YOUR ASSIGNMENT: The reply should contain every entry below exactly as written, with no images.
### DATASET RECORDS
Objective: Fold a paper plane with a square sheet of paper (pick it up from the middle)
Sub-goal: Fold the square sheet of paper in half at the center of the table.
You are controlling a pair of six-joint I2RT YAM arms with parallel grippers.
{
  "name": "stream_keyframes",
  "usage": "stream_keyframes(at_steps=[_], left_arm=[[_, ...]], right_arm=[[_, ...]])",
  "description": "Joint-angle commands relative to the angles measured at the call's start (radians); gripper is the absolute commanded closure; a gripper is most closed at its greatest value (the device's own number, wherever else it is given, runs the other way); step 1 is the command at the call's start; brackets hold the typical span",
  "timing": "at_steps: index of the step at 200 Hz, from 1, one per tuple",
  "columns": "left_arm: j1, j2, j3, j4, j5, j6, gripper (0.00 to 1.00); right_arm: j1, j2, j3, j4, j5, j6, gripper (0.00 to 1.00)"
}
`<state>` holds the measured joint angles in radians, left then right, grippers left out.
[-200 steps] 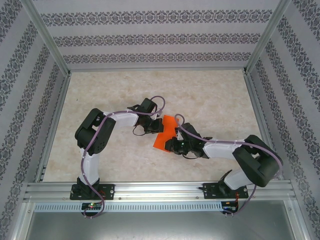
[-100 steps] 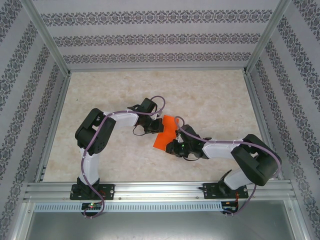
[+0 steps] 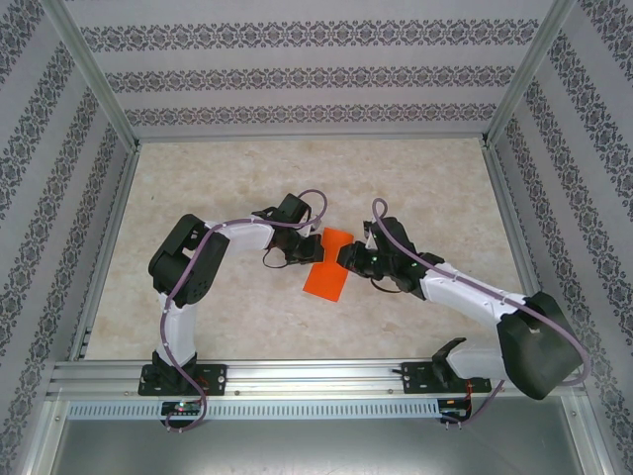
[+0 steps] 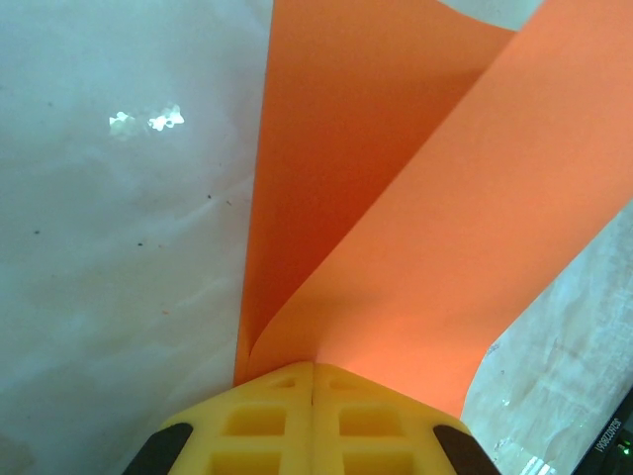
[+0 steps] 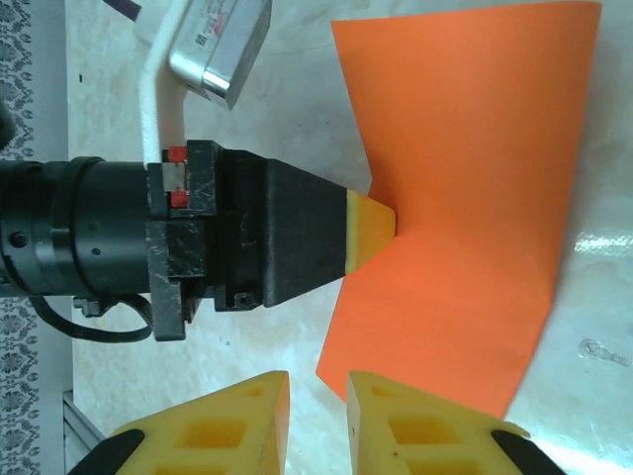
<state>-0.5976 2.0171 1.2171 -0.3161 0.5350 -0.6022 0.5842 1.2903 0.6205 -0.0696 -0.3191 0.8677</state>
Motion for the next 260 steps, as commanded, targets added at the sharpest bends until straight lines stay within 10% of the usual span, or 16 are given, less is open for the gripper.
stream_keyframes(at_steps=[1, 260], left_arm=[[-0.012, 0.065, -0.013, -0.098, -0.038, 0.026, 1.0], [-0.011, 0.065, -0.019, -0.106, -0.033, 0.034, 1.0]], right_arm=[[0.001, 0.068, -0.034, 0.098, -0.07, -0.001, 0.78], [-0.066, 0.347, -0.024, 0.226, -0.019, 0.036, 0.79]])
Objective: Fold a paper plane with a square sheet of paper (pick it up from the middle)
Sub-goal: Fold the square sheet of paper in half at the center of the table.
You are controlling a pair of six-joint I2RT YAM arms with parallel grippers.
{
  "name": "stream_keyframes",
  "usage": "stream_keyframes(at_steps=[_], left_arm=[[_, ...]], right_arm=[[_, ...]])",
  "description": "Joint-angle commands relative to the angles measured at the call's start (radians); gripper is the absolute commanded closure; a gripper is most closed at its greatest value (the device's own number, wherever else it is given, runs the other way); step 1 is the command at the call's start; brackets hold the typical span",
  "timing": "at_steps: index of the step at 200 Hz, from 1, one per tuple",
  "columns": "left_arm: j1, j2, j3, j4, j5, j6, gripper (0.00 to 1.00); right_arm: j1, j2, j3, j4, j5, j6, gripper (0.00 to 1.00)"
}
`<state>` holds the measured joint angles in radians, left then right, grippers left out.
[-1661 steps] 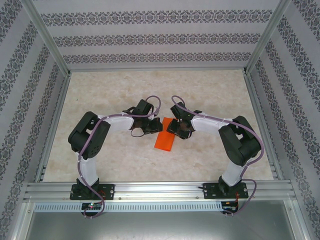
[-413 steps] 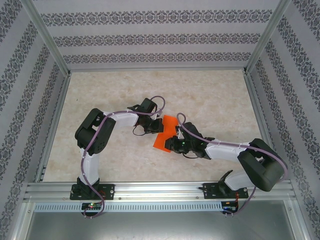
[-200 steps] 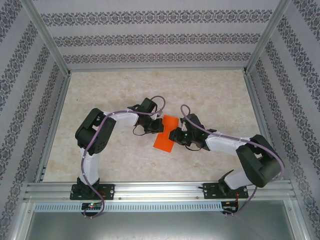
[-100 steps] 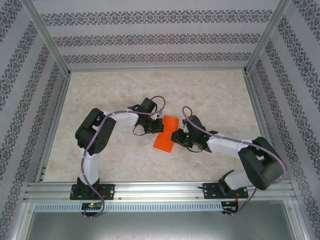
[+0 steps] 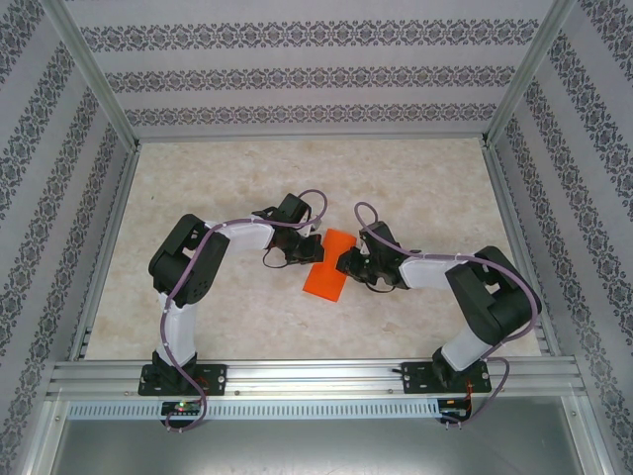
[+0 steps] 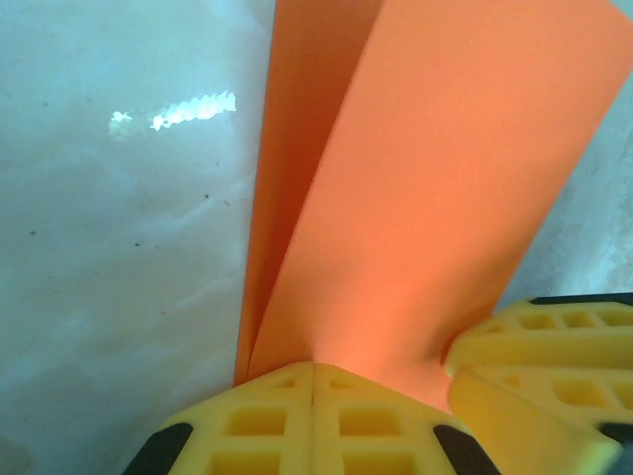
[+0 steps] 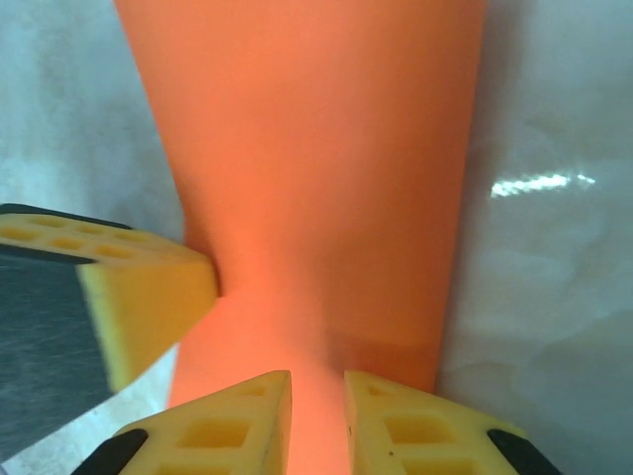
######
OUTPUT FOR THIS TASK:
Objective: Fold a paper plane with a square sheet of paper (pick it up from the middle)
Sub-goal: Fold the square sheet of paper in half at the center of the table.
You are controlling a pair of six-joint I2RT YAM arms with parallel grippers.
{
  "name": "stream_keyframes",
  "usage": "stream_keyframes(at_steps=[_], left_arm=[[_, ...]], right_arm=[[_, ...]])",
  "description": "Joint-angle commands relative to the angles measured at the call's start (radians); gripper is the absolute commanded closure; a gripper is most closed at its greatest value (the device's own number, wherever else it is given, runs the other way); step 1 is the command at the call's start; brackets hold the typical span",
  "timing": "at_steps: index of the step at 200 Hz, from 1, one per tuple",
  "columns": "left_arm: j1, j2, j3, j4, j5, j6, gripper (0.00 to 1.00); right_arm: j1, j2, j3, j4, j5, j6, gripper (0.00 to 1.00)"
}
`<state>` holds the measured joint angles in radians, left then right, grippers left out.
[-200 steps] 
[-100 steps] 
[+0 steps] 
[+0 steps] 
[+0 steps] 
<state>-0.5976 2.0171 1.2171 -0.3161 0.5350 -0.6022 0.5842 1.2903 0.6205 -0.0696 -0.3191 0.8677</state>
Motion for the next 260 steps, as commanded, targets added at the sharpest bends until straight lines stay within 10% of the usual span, or 16 are given, less is open for the gripper.
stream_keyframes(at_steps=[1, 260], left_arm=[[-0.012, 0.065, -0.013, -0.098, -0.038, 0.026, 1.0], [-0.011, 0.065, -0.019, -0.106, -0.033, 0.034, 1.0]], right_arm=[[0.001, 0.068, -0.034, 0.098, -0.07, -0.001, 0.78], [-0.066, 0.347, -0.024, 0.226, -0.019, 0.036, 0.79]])
Objective: Fold a paper plane with a square sheet of paper (pick it up from the middle)
Sub-goal: Fold the square sheet of paper in half at the center of the table.
You are controlling a pair of six-joint I2RT YAM arms with parallel grippers.
{
  "name": "stream_keyframes",
  "usage": "stream_keyframes(at_steps=[_], left_arm=[[_, ...]], right_arm=[[_, ...]])",
  "description": "Joint-angle commands relative to the angles measured at the call's start (radians); gripper is the absolute commanded closure; a gripper is most closed at its greatest value (the device's own number, wherever else it is given, runs the other way); step 1 is the command at the call's start; brackets hold the typical span",
  "timing": "at_steps: index of the step at 200 Hz, from 1, one per tuple",
  "columns": "left_arm: j1, j2, j3, j4, j5, j6, gripper (0.00 to 1.00); right_arm: j1, j2, j3, j4, j5, j6, gripper (0.00 to 1.00)"
}
`<state>` holds the measured joint angles in radians, left then right, grippers left out.
[-1661 steps] 
[-413 steps] 
[-200 steps] 
[-100 steps] 
[+0 steps] 
[+0 steps] 
[+0 steps] 

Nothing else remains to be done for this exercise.